### PROBLEM REQUIREMENTS
Every line below between the one holding "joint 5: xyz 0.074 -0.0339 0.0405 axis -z" and the one holding "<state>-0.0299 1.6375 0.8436", inclusive, should be copied exactly, and no other line.

### INFORMATION SHOWN
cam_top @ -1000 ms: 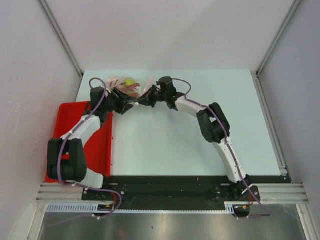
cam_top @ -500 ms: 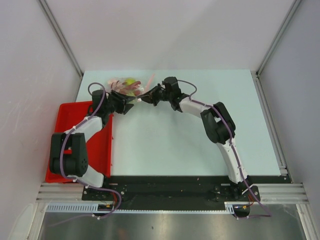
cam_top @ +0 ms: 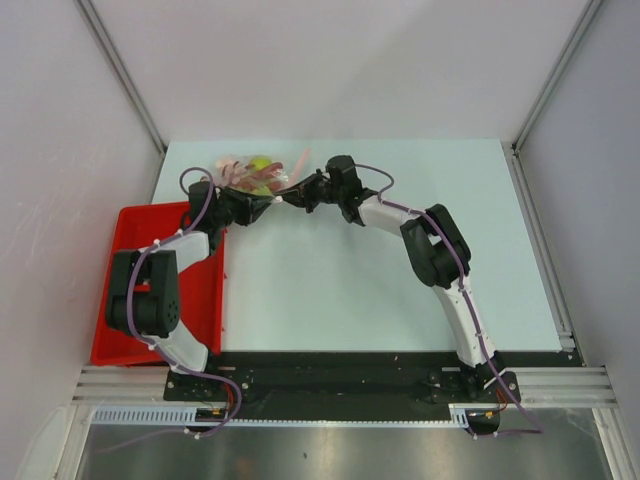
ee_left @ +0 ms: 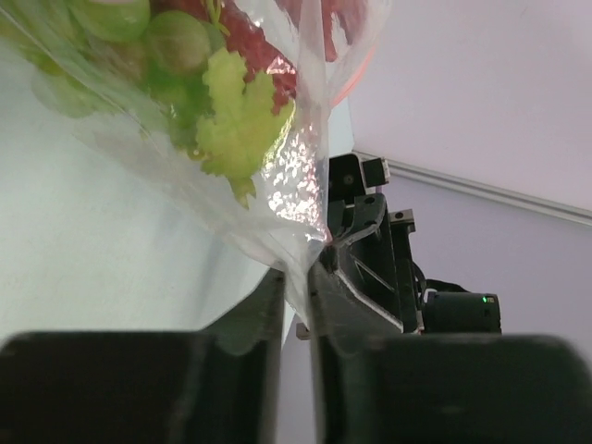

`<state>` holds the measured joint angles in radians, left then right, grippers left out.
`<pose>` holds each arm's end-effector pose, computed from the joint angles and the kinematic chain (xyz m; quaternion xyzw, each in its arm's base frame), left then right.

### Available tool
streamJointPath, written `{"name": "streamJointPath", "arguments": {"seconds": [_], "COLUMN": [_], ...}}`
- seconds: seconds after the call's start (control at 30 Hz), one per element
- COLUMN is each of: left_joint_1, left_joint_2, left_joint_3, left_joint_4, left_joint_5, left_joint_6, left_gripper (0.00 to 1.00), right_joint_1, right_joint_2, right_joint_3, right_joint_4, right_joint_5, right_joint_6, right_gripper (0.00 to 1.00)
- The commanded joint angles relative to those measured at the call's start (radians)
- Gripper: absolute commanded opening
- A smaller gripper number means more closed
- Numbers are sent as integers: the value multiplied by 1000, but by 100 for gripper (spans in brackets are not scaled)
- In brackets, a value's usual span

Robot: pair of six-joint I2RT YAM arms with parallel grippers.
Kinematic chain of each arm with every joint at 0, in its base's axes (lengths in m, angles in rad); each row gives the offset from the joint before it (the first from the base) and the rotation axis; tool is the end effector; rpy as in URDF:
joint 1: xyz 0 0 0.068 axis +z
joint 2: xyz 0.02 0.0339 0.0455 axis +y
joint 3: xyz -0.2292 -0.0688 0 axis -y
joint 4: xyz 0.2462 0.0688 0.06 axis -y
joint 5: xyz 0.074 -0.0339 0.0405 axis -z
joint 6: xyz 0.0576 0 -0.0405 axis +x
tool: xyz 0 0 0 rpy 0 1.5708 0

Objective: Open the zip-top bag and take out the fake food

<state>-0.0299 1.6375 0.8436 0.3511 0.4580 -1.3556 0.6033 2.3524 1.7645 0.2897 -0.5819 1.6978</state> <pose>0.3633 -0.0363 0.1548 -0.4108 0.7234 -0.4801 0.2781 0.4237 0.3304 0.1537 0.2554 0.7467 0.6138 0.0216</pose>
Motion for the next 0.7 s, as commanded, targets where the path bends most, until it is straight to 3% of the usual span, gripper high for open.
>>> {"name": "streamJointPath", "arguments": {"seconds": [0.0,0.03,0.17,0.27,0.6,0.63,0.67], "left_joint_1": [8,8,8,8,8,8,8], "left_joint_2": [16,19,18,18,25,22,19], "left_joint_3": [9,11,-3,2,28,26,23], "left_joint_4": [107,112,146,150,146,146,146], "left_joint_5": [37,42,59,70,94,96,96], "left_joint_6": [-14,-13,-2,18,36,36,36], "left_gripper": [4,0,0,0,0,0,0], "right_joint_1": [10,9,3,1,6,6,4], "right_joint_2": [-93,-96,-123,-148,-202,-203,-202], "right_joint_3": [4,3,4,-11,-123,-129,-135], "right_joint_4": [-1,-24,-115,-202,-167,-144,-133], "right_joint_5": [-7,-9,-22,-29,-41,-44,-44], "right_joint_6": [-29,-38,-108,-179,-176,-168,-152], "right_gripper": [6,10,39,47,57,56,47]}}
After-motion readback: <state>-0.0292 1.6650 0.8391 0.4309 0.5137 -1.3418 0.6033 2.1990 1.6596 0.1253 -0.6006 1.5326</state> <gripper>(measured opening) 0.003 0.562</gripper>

### EXERCISE RESPONSE
joint 5: xyz 0.074 -0.0339 0.0405 axis -z
joint 6: xyz 0.0576 0 -0.0405 axis +x
tool: xyz 0 0 0 rpy 0 1.5708 0

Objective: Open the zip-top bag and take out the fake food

<state>-0.0299 1.6375 0.8436 0.3511 0.4580 -1.3556 0.6033 2.3524 1.7645 0.2897 -0.5819 1.6978</state> <pose>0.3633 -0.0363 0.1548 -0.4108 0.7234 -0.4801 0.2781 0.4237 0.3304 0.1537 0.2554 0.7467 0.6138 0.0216</pose>

What was requested is fully covered by this answer.